The “rpcret” routing action (or usa Lua to write advanced rules)¶
The uWSGI internal routing continue to be improved.
You can already call rpc function for the routing system (to generate response bypassing WSGI/PSGI/Rack/... engines):
[uwsgi]
lua-load = myrpcfunctions.lua
route = ^/foo/(.+)/call rpc:hello_world ${REMOTE_ADDR} $1
the hello_worls rpc function is defined (and registered) in the myrpcfunctions.lua taking two arguments.
The function is called when the routing regexp matches, and its output sent to the client.
The “rpcret” works in similar way, but instead generating a response, you generate a routing return code:
function choose(request_uri, remote_addr)
print( 'REQUEST_URI is ' ..request_uri.. ' (from Lua)')
if request_uri == '/topogigio' then
return "goto topogigio"
end
return "break 500 Internal server Error !!!"
end
print('Hello Hello')
uwsgi.register_rpc('choose', choose)
and the uWSGI config:
[uwsgi]
route-run = rpcret:choose ${REQUEST_URI} ${REMOTE_ADDR}
route-run = break
route-label = topogigio
route-run = log:i am topogigio !!!
The ‘choose’ rpc function will be invoked at every request passing REQUEST_URI and REMOTE_ADDR as its argument.
The return string of the function will be used to know what to do next (from the internal ruting point of view).
Currently supported return strings are:
next move to the next rule
continue pass the request to the request handler
goon move to the next rule with a different action
break close the connection with an optional status code
goto <label> goto to the specified label
Obviously rpc functions for rpcret can be written in any language/platform supported by uWSGI, but we strongly suggest to go with Lua for performance reasons (the inpact compared to pure C code is pretty irrelevant).
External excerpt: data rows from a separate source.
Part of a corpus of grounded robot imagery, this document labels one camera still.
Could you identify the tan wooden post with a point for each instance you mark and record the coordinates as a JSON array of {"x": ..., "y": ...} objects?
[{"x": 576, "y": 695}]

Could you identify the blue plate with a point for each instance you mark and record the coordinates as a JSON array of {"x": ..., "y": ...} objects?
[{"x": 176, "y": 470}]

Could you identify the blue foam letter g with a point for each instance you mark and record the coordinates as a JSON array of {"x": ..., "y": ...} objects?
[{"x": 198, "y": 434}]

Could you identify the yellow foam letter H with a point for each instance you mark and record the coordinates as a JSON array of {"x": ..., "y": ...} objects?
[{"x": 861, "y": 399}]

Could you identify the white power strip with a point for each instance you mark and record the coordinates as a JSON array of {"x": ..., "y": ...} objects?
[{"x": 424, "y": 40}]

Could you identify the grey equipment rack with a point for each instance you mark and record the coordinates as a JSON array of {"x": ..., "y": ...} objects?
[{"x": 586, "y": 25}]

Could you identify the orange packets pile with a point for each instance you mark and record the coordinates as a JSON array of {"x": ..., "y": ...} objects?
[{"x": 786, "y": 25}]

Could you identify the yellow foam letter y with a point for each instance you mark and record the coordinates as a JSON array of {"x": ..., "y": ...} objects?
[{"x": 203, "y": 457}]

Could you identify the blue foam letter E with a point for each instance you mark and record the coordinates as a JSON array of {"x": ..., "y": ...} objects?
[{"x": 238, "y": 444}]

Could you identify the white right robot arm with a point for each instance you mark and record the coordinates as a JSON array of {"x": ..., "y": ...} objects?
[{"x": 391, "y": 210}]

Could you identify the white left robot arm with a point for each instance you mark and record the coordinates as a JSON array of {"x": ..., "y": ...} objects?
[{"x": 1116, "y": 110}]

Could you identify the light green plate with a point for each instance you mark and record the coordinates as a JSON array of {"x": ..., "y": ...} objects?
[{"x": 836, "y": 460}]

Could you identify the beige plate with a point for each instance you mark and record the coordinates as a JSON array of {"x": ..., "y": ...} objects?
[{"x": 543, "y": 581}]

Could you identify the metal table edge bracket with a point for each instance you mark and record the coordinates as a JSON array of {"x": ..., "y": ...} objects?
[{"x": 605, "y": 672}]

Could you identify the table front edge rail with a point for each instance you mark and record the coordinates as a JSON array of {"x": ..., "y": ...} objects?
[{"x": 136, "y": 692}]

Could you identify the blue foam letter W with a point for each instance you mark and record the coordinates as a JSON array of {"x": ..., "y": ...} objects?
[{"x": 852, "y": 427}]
If you are lucky and can use LuaJit you will experiment even better performance as for this kind of job a JIT compiler is the best approach.
Availability¶
uWSGI 1.9.3 has been released on 20130328 and can be downloaded from:
uWSGI 1.9.2¶
Changelog 20130326
Bugfixes¶
Fixed python3 response headers managament (wrong refcnt)
Fixed readline() on request body when postbuffering is in place
Fixed ruby fiber plugin
New features¶
route-run and the cachestore routing action¶
You can now store responses automatically in the uWSGI cache:
[uwsgi]
http-socket = :9090
; ensure the sweeper thread will run
master = true
cache2 = name=pippo2,items=10
module = werkzeug.testapp:test_app
route-run = cache:key=${REQUEST_URI},name=pippo2
route-run = cachestore:key=${REQUEST_URI},expires=30,name=pippo2
this example check every request for its availability in the cache ‘pippo2’. If not available the request plugin (werkzeug test app) will run normally and its output will be stored in the cache (only if it returns a HTTP 200 status)
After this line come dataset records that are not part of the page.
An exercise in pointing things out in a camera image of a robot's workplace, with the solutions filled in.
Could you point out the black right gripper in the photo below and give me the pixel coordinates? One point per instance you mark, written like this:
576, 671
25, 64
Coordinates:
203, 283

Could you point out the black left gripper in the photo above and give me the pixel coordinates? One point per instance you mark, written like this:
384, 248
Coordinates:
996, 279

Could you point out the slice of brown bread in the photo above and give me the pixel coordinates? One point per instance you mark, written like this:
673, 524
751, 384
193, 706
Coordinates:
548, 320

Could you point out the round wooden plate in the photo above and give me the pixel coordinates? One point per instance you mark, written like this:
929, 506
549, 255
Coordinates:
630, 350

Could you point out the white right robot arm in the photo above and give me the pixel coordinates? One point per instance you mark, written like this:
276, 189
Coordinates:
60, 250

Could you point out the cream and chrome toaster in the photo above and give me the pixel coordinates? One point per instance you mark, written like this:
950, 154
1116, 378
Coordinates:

--route-run is a new option allowing you to directly call routing action without checking for a specific condition (yes, it is an optimization)
routing access to cookie and query string¶
Check updated docs uWSGI internal routing
empty internal routing condition¶
Check updated docs uWSGI internal routing
The Geoip plugin¶
Check official docs The GeoIP plugin
The SSI plugin (beta)¶
Check official docs SSI (Server Side Includes) plugin
Availability¶
uWSGI 1.9.2 has been released on 20130326 and can be downloaded from:
uWSGI 1.9.1¶
First minor release for the 1.9 tree.
Bugfixes¶
Fixed –req-logger after a graceful reload
Fixed a crash with the carbon plugin
Fixed signal handling when multiple workers + copy on write is in place
Fixed exception handling in the Rack plugin
The XSLT plugin¶
The XSLT plugin has been added. It allows to apply XML transformation via request plugin or uWSGI internal routing
Legion scrolls api¶
Scrolls are text blob attached to each member of a Legion cluster. We are slowly defining an api allowing developers to directly use the legion subsystem in their apps and configurations. The addition in 1.9.1 is the uwsgi.scrolls(legion) function returning a list/array of the current scrolls defined by the whole cluster. This is still not something fully usable (and useful) more to come soon...
On demand vassals¶
Another step in better resource usage for massive hosting. You can now tell the Emperor to start vassals only after the first request to a specific socket. Combined with –idle/–die-on-idle options, you can have truly on-demand applications.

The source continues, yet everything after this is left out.